• _What the exercise asks_: Could the entries below be transcribed word for word, with the pictures omitted?

• _Data excerpts_:
>>>
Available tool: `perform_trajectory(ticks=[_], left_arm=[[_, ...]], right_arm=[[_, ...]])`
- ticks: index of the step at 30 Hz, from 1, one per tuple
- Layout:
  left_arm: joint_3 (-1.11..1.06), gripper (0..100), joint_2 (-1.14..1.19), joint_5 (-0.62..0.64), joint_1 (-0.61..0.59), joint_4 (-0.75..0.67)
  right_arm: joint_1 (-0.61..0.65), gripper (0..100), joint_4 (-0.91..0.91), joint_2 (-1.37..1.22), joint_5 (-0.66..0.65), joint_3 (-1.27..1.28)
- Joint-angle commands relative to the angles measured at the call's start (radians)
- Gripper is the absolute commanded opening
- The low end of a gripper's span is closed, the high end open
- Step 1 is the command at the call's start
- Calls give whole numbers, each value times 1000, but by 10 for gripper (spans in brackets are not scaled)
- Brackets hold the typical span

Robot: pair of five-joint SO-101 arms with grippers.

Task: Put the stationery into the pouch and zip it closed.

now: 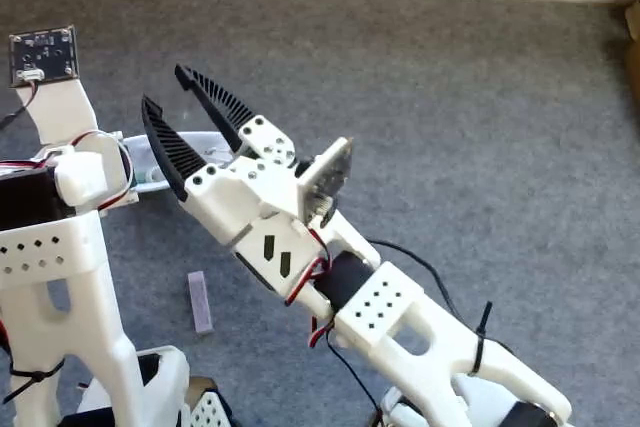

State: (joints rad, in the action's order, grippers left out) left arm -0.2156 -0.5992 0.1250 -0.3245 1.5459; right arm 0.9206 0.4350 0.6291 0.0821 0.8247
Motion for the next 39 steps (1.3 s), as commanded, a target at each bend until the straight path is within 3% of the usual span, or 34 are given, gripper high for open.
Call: perform_trajectory(ticks=[1, 13, 18, 29, 39], left_arm=[[36, 7, -12, 6, -41, -2], [176, 7, -12, -52, -252, 21], [174, 7, -12, -107, -352, 17], [133, 7, -10, -146, -456, 17], [125, 7, -12, -144, -449, 25]], right_arm=[[5, 151, -113, 82, 8, -50], [-53, 151, -852, 111, 8, -446], [-62, 151, -1058, 110, 9, -538], [-4, 151, -1248, 110, 9, -328], [154, 151, -1202, 108, 9, -58]])
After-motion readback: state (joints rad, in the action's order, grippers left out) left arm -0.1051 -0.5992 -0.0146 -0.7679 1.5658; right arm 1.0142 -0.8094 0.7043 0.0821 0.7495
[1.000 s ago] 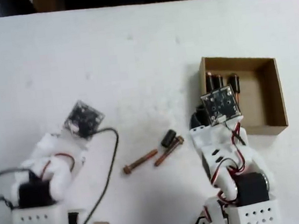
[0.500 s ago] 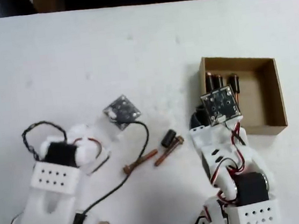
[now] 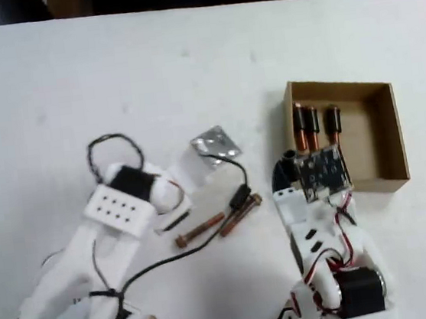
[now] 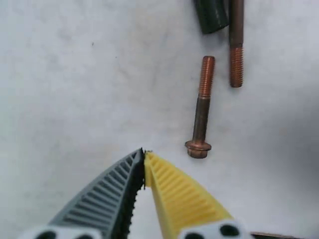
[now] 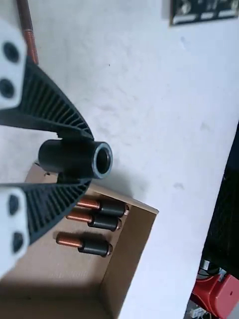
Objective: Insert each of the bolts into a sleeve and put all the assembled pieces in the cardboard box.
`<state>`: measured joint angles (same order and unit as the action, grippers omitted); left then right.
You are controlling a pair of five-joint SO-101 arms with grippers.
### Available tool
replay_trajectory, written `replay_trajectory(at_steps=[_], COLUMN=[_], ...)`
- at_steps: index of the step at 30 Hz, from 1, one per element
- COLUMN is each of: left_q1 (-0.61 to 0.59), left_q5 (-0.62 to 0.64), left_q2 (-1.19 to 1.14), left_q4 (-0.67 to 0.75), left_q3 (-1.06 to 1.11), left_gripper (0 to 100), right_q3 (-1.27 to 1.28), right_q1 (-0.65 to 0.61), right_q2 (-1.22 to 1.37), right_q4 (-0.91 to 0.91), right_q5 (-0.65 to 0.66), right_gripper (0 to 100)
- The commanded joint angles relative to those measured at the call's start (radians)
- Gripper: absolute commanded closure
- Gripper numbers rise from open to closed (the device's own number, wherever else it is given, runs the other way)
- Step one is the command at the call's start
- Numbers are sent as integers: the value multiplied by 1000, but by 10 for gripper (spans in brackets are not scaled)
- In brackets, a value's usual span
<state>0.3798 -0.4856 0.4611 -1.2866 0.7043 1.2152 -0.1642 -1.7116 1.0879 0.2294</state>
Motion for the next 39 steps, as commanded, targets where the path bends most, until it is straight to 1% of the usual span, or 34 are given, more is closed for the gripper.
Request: replay_trajectory(at_steps=[1,6,10,14,18,21,25,27,35,39], left_q1=[99,185,214,214,214,214,214,214,216,214], left_q5=[55,106,146,189,209,207,207,207,207,209], left_q2=[-64,-176,-300,-397,-449,-464,-466,-466,-509,-605], left_q4=[18,18,17,0,-11,-8,-3,-2,89,95], left_q3=[-104,-189,-281,-382,-445,-459,-462,-463,-476,-526], left_gripper=[977,976,976,976,976,976,976,976,976,976], right_q3=[6,14,41,55,55,57,57,57,68,123], right_q1=[12,65,82,96,205,237,248,285,412,461], right_q2=[-73,-87,-87,-88,-88,-88,-88,-88,-88,-88], right_q4=[-16,1,5,4,4,4,4,4,2,-68], right_q5=[5,3,3,8,2,2,2,2,6,6], right_gripper=[981,981,981,981,981,981,981,981,981,981])
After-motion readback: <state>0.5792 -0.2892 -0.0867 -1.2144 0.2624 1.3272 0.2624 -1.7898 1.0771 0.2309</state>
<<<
• _Reply_:
Available tool: `perform_trajectory(ticks=[_], left_arm=[[_, ...]], right_arm=[[_, ...]])`
- ticks: index of the step at 30 Hz, from 1, one per tuple
- Layout:
  left_arm: joint_3 (-1.11..1.06), gripper (0..100), joint_2 (-1.14..1.19), joint_5 (-0.62..0.64), joint_1 (-0.61..0.59), joint_4 (-0.75..0.67)
  right_arm: joint_1 (-0.61..0.65), gripper (0..100), joint_4 (-0.91..0.91), joint_2 (-1.37..1.22), joint_5 (-0.66..0.65), joint_3 (-1.27..1.28)
- Joint-angle commands relative to the angles measured at the call's start (radians)
- Gripper is the absolute commanded opening
- The low end of a gripper's span is closed, the high end open
- Step 1 is the command at the call's start
- Calls give whole numbers, each value times 1000, but by 10 for gripper (spans in brackets are not scaled)
- Brackets hold the typical span

Robot: pair of five-joint SO-101 arms with grippers.

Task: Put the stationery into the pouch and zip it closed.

now: 

State: (joints rad, in the action's order, grippers left out) left arm -0.2156 -0.5992 0.1250 -0.3245 1.5459; right arm 0.9206 0.4350 0.6291 0.0821 0.8247
Motion for the next 39 steps (1.3 s), as commanded, a target at each bend until the straight path is within 3% of the usual span, or 34 are given, gripper high for open.
Call: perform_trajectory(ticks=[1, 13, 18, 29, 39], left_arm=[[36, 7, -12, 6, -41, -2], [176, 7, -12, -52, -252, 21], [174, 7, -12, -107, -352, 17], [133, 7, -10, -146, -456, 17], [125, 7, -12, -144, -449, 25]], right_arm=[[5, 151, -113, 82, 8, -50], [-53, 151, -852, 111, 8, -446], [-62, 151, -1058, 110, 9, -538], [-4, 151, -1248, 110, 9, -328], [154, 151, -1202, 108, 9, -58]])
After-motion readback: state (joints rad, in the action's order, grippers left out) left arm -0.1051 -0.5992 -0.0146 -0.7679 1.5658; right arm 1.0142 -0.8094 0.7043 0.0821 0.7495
[1.000 s ago] 
[0.500 s ago] 
[now] 
[now] 
[now] 
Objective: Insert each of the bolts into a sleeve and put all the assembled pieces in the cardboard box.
`<state>`: measured joint angles (same order and unit as the action, grippers omitted); left then right.
You are controlling a pair of five-joint SO-101 arms with grippers.
### Available tool
replay_trajectory, written `replay_trajectory(at_steps=[_], COLUMN=[_], ...)`
- at_steps: index of the step at 30 Hz, from 1, one per element
- COLUMN is each of: left_q1 (-0.61 to 0.59), left_q5 (-0.62 to 0.64), left_q2 (-1.19 to 1.14), left_q4 (-0.67 to 0.75), left_q3 (-1.06 to 1.11), left_gripper (0 to 100), right_q3 (-1.27 to 1.28), right_q1 (-0.65 to 0.61), right_q2 (-1.22 to 1.37), right_q4 (-0.91 to 0.91), right_q5 (-0.65 to 0.66), right_gripper (0 to 100)
- The commanded joint angles relative to those measured at the call's start (radians)
- Gripper: absolute commanded closure
- Gripper numbers rise from open to closed (the device's own number, wherever else it is given, runs the other way)
- Step one is the command at the call's start
- Numbers are sent as integers: the value multiplied by 1000, but by 10 for gripper (spans in brackets are not scaled)
- In brackets, a value's usual span
<state>0.3798 -0.4856 0.4611 -1.2866 0.7043 1.2152 -0.1642 -1.7116 1.0879 0.2294</state>
Motion for the next 39 steps, as commanded, targets where the path bends most, until it is straight to 1% of the usual span, or 34 are given, more is closed for the gripper.
Request: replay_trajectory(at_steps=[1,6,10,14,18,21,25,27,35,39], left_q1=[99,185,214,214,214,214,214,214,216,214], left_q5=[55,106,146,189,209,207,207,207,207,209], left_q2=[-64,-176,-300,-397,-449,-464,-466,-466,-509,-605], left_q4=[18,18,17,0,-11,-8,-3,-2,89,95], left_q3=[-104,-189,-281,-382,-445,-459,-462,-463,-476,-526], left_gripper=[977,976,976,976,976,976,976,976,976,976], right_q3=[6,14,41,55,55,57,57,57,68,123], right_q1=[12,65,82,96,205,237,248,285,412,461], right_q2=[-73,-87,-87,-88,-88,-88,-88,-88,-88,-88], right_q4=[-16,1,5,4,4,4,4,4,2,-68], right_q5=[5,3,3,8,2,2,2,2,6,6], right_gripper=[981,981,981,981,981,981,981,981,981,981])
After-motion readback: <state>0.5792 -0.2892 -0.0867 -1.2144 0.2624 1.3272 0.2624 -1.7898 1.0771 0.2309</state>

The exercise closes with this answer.